TASK DETAILS
Your reply should reproduce each line below exactly and carry none of the pictures.

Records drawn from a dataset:
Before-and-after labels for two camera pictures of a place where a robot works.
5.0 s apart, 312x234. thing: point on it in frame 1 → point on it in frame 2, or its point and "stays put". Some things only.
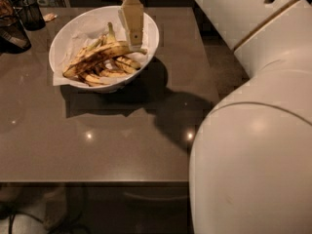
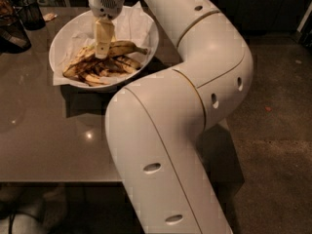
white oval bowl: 90,50 stays put
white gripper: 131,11 → 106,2
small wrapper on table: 50,17 stays put
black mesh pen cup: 31,15 stays put
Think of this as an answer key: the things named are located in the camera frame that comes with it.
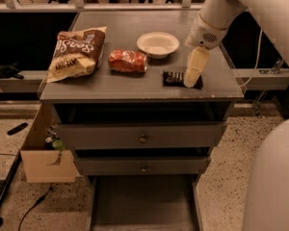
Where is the dark chocolate rxbar wrapper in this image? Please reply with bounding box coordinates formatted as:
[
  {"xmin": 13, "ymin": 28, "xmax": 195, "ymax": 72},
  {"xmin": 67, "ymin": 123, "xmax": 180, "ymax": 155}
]
[{"xmin": 163, "ymin": 71, "xmax": 203, "ymax": 90}]

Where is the cardboard box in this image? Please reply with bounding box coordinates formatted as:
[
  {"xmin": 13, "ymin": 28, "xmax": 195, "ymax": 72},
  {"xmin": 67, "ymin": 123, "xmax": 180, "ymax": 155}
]
[{"xmin": 20, "ymin": 105, "xmax": 78, "ymax": 183}]

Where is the black marker on floor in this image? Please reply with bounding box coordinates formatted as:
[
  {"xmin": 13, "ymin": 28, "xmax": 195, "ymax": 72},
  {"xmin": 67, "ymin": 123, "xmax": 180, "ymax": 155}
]
[{"xmin": 7, "ymin": 122, "xmax": 28, "ymax": 136}]

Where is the white paper bowl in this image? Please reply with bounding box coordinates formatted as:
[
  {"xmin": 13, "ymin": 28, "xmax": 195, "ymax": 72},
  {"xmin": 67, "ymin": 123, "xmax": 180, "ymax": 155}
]
[{"xmin": 137, "ymin": 32, "xmax": 179, "ymax": 59}]

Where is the grey drawer cabinet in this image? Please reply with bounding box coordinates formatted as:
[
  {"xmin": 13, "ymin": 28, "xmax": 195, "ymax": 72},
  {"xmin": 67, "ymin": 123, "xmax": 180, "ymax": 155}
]
[{"xmin": 37, "ymin": 9, "xmax": 245, "ymax": 231}]

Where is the grey middle drawer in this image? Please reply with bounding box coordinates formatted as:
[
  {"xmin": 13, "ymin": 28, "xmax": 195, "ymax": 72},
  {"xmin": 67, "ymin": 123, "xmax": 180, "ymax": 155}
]
[{"xmin": 74, "ymin": 157, "xmax": 211, "ymax": 176}]

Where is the crushed red soda can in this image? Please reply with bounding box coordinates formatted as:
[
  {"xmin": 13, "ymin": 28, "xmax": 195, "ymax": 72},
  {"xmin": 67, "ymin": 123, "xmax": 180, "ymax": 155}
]
[{"xmin": 108, "ymin": 50, "xmax": 147, "ymax": 73}]

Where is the brown white chip bag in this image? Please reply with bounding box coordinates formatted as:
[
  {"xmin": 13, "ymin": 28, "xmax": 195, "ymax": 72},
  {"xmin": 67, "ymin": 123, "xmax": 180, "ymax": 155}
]
[{"xmin": 46, "ymin": 27, "xmax": 107, "ymax": 83}]

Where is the black floor cable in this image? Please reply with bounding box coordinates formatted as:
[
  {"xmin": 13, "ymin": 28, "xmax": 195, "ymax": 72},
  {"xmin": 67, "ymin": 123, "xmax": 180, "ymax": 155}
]
[{"xmin": 16, "ymin": 183, "xmax": 53, "ymax": 231}]

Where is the black cloth item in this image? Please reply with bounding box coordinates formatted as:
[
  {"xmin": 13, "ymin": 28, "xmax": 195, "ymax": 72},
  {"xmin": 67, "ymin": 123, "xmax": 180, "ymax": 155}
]
[{"xmin": 0, "ymin": 64, "xmax": 24, "ymax": 79}]

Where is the grey top drawer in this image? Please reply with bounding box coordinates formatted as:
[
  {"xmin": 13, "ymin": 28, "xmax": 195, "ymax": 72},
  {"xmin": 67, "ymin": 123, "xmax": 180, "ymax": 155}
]
[{"xmin": 56, "ymin": 122, "xmax": 226, "ymax": 149}]

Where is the grey open bottom drawer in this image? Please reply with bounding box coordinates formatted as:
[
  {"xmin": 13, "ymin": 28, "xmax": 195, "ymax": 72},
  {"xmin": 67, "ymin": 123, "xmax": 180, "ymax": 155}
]
[{"xmin": 86, "ymin": 175, "xmax": 203, "ymax": 231}]

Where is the green bottle in box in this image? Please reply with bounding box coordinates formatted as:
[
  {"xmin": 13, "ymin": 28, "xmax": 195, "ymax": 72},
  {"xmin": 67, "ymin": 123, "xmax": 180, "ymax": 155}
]
[{"xmin": 45, "ymin": 126, "xmax": 65, "ymax": 150}]

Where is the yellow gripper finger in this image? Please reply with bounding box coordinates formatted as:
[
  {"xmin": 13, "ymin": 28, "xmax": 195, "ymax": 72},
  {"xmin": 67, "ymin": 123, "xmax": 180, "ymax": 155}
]
[{"xmin": 183, "ymin": 46, "xmax": 210, "ymax": 88}]

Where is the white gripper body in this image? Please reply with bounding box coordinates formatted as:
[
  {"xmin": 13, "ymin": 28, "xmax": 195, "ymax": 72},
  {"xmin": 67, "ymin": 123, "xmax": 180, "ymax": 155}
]
[{"xmin": 185, "ymin": 14, "xmax": 228, "ymax": 50}]

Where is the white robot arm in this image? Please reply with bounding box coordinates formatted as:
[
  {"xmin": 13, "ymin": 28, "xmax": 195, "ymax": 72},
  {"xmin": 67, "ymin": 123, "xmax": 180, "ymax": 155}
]
[{"xmin": 184, "ymin": 0, "xmax": 289, "ymax": 231}]

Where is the white cable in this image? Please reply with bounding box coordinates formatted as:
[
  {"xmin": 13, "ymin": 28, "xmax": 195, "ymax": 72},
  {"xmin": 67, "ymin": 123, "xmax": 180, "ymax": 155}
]
[{"xmin": 238, "ymin": 29, "xmax": 264, "ymax": 89}]

REPLY
Before-and-after labels for two camera pictures of a place where a robot works.
5.0 s apart, 312x234. thing: point on it in frame 1 → point on it in frame 2, or its point and "stays put". Some things only.
white oval bowl: 90,50 stays put
white gripper: 131,11 → 106,2
small wrapper on table: 50,17 stays put
black mesh pen cup: 31,15 stays put
Think of this as an answer key: the things named are located in the camera frame that comes with it.
Where is the dark chocolate rxbar wrapper in this image? Please reply with bounding box coordinates formatted as:
[
  {"xmin": 13, "ymin": 28, "xmax": 195, "ymax": 72},
  {"xmin": 67, "ymin": 123, "xmax": 180, "ymax": 155}
]
[{"xmin": 163, "ymin": 71, "xmax": 203, "ymax": 90}]

Where is the cardboard box in this image? Please reply with bounding box coordinates formatted as:
[
  {"xmin": 13, "ymin": 28, "xmax": 195, "ymax": 72},
  {"xmin": 67, "ymin": 123, "xmax": 180, "ymax": 155}
]
[{"xmin": 20, "ymin": 105, "xmax": 78, "ymax": 183}]

Where is the black marker on floor in this image? Please reply with bounding box coordinates formatted as:
[
  {"xmin": 13, "ymin": 28, "xmax": 195, "ymax": 72},
  {"xmin": 67, "ymin": 123, "xmax": 180, "ymax": 155}
]
[{"xmin": 7, "ymin": 122, "xmax": 28, "ymax": 136}]

Where is the white paper bowl in this image? Please reply with bounding box coordinates formatted as:
[
  {"xmin": 13, "ymin": 28, "xmax": 195, "ymax": 72},
  {"xmin": 67, "ymin": 123, "xmax": 180, "ymax": 155}
]
[{"xmin": 137, "ymin": 32, "xmax": 179, "ymax": 59}]

Where is the grey drawer cabinet in this image? Please reply with bounding box coordinates formatted as:
[
  {"xmin": 13, "ymin": 28, "xmax": 195, "ymax": 72},
  {"xmin": 67, "ymin": 123, "xmax": 180, "ymax": 155}
]
[{"xmin": 37, "ymin": 9, "xmax": 245, "ymax": 231}]

Where is the grey middle drawer in this image? Please reply with bounding box coordinates formatted as:
[
  {"xmin": 13, "ymin": 28, "xmax": 195, "ymax": 72},
  {"xmin": 67, "ymin": 123, "xmax": 180, "ymax": 155}
]
[{"xmin": 74, "ymin": 157, "xmax": 211, "ymax": 176}]

Where is the crushed red soda can in this image? Please reply with bounding box coordinates formatted as:
[
  {"xmin": 13, "ymin": 28, "xmax": 195, "ymax": 72},
  {"xmin": 67, "ymin": 123, "xmax": 180, "ymax": 155}
]
[{"xmin": 108, "ymin": 50, "xmax": 147, "ymax": 73}]

Where is the brown white chip bag in this image? Please reply with bounding box coordinates formatted as:
[
  {"xmin": 13, "ymin": 28, "xmax": 195, "ymax": 72},
  {"xmin": 67, "ymin": 123, "xmax": 180, "ymax": 155}
]
[{"xmin": 46, "ymin": 27, "xmax": 107, "ymax": 83}]

Where is the black floor cable in this image? Please reply with bounding box coordinates formatted as:
[
  {"xmin": 13, "ymin": 28, "xmax": 195, "ymax": 72},
  {"xmin": 67, "ymin": 123, "xmax": 180, "ymax": 155}
]
[{"xmin": 16, "ymin": 183, "xmax": 53, "ymax": 231}]

Where is the black cloth item in this image? Please reply with bounding box coordinates formatted as:
[
  {"xmin": 13, "ymin": 28, "xmax": 195, "ymax": 72},
  {"xmin": 67, "ymin": 123, "xmax": 180, "ymax": 155}
]
[{"xmin": 0, "ymin": 64, "xmax": 24, "ymax": 79}]

Where is the grey top drawer in this image? Please reply with bounding box coordinates formatted as:
[
  {"xmin": 13, "ymin": 28, "xmax": 195, "ymax": 72},
  {"xmin": 67, "ymin": 123, "xmax": 180, "ymax": 155}
]
[{"xmin": 56, "ymin": 122, "xmax": 226, "ymax": 149}]

Where is the grey open bottom drawer in this image? Please reply with bounding box coordinates formatted as:
[
  {"xmin": 13, "ymin": 28, "xmax": 195, "ymax": 72},
  {"xmin": 67, "ymin": 123, "xmax": 180, "ymax": 155}
]
[{"xmin": 86, "ymin": 175, "xmax": 203, "ymax": 231}]

Where is the green bottle in box in this image? Please reply with bounding box coordinates formatted as:
[
  {"xmin": 13, "ymin": 28, "xmax": 195, "ymax": 72},
  {"xmin": 67, "ymin": 123, "xmax": 180, "ymax": 155}
]
[{"xmin": 45, "ymin": 126, "xmax": 65, "ymax": 150}]

Where is the yellow gripper finger in this image? Please reply with bounding box coordinates formatted as:
[
  {"xmin": 13, "ymin": 28, "xmax": 195, "ymax": 72},
  {"xmin": 67, "ymin": 123, "xmax": 180, "ymax": 155}
]
[{"xmin": 183, "ymin": 46, "xmax": 210, "ymax": 88}]

Where is the white gripper body in this image? Please reply with bounding box coordinates formatted as:
[
  {"xmin": 13, "ymin": 28, "xmax": 195, "ymax": 72},
  {"xmin": 67, "ymin": 123, "xmax": 180, "ymax": 155}
]
[{"xmin": 185, "ymin": 14, "xmax": 228, "ymax": 50}]

Where is the white robot arm in this image? Please reply with bounding box coordinates formatted as:
[
  {"xmin": 13, "ymin": 28, "xmax": 195, "ymax": 72},
  {"xmin": 67, "ymin": 123, "xmax": 180, "ymax": 155}
]
[{"xmin": 184, "ymin": 0, "xmax": 289, "ymax": 231}]

Where is the white cable in this image? Please reply with bounding box coordinates formatted as:
[
  {"xmin": 13, "ymin": 28, "xmax": 195, "ymax": 72},
  {"xmin": 67, "ymin": 123, "xmax": 180, "ymax": 155}
]
[{"xmin": 238, "ymin": 29, "xmax": 264, "ymax": 89}]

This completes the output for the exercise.